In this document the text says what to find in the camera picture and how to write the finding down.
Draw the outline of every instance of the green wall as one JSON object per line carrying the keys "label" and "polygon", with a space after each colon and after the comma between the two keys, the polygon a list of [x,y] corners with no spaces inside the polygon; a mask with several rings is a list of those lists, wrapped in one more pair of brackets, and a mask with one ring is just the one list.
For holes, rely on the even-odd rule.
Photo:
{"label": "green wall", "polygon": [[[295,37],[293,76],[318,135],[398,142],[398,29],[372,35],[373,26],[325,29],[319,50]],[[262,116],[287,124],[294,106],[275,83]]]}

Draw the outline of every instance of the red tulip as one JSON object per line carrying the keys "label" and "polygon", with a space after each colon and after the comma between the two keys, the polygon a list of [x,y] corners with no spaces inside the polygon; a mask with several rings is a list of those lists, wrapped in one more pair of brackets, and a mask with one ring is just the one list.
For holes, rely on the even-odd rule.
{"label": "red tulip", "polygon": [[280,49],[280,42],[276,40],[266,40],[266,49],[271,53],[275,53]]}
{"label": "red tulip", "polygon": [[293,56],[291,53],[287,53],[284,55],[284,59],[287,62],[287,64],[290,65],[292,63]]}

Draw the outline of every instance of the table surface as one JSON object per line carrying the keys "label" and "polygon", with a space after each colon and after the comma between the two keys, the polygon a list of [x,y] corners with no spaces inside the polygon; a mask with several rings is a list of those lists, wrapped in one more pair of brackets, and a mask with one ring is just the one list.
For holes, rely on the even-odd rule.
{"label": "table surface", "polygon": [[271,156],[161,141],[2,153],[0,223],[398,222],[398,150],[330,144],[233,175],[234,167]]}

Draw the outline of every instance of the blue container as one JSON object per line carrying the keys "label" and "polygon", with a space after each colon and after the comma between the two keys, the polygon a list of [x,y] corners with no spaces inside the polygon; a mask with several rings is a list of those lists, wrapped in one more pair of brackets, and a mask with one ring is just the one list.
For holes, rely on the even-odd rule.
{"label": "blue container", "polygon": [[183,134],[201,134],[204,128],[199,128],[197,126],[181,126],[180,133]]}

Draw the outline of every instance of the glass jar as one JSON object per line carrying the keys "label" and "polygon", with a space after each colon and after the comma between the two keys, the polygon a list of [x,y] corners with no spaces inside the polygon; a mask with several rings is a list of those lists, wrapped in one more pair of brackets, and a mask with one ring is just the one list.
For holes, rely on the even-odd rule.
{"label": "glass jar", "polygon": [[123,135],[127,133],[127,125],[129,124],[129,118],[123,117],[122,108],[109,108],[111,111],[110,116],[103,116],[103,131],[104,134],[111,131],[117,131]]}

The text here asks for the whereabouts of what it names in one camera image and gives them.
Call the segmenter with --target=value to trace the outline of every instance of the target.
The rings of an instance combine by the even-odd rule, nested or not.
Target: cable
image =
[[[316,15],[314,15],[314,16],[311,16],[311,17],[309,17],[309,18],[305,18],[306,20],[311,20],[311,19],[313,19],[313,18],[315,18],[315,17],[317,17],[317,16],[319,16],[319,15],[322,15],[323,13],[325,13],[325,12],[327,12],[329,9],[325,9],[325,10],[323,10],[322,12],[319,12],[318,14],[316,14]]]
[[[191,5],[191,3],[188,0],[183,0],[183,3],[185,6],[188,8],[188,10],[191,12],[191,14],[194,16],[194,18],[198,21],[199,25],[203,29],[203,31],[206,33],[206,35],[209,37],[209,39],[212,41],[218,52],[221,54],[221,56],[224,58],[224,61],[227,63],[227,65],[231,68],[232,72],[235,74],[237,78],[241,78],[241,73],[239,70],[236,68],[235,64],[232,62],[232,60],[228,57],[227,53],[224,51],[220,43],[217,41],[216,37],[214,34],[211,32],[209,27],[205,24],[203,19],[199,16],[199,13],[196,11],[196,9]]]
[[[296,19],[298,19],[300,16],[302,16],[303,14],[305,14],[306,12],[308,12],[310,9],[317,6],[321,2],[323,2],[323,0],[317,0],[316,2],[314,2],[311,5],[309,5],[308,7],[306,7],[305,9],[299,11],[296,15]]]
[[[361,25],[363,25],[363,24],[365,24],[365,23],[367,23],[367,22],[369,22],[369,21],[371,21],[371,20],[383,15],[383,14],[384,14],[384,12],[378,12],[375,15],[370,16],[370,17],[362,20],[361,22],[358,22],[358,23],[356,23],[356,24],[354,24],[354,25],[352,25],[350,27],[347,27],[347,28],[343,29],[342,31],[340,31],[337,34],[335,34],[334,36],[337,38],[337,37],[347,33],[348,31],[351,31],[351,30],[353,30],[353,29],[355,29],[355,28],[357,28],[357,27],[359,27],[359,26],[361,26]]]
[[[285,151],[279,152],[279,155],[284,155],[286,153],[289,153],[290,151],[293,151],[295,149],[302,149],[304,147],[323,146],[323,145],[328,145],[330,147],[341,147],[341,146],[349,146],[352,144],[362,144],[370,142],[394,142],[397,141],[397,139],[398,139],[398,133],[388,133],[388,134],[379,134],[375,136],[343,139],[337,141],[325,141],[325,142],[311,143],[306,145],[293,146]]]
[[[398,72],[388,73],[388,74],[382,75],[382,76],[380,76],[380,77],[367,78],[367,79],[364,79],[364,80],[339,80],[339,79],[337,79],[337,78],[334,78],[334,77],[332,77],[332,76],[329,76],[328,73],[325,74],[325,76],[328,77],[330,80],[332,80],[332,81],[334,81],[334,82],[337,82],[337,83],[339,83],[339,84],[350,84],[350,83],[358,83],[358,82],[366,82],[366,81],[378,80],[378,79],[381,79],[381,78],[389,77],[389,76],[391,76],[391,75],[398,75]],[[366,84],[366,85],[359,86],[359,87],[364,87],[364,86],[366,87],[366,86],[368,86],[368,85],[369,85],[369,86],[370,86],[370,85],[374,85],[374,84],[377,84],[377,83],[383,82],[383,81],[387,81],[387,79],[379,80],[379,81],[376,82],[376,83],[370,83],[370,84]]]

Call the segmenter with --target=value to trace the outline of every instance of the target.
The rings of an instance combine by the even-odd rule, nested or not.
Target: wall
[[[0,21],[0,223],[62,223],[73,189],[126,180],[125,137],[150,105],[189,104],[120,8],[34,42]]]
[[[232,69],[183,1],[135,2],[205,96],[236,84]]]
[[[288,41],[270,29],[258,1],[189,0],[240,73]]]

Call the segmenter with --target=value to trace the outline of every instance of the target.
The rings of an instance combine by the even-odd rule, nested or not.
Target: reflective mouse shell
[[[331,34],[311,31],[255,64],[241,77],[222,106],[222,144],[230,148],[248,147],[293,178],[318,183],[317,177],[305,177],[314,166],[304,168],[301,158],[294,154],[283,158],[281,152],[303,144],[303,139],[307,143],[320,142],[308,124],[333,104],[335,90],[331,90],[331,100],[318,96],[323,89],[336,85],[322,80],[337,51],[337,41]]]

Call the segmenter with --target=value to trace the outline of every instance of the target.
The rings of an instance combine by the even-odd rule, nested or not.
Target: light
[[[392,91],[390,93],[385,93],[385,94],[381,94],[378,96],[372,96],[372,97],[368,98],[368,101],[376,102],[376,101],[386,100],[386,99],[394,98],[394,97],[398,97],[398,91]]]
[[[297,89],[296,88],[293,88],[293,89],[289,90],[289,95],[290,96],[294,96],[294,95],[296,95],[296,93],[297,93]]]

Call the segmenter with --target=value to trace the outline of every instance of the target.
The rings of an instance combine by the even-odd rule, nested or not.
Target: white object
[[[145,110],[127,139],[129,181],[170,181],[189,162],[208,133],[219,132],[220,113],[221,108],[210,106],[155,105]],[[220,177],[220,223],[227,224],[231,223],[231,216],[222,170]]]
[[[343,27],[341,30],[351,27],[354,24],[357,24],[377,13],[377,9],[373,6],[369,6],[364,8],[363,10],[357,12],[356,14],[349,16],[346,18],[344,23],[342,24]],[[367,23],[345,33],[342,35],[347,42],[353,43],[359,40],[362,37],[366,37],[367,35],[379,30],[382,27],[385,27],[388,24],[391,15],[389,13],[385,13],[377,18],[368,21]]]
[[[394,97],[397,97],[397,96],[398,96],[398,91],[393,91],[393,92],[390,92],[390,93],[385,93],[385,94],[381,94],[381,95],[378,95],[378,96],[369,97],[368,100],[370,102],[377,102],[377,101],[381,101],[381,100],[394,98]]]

◆ Try it: The lines above that hold the word "what" should be found and copied out.

◆ Output for this exercise:
In this document the text says what to find in the camera picture and how to write the finding down.
The text here asks for the whereabouts of what it names in one camera image and gives them.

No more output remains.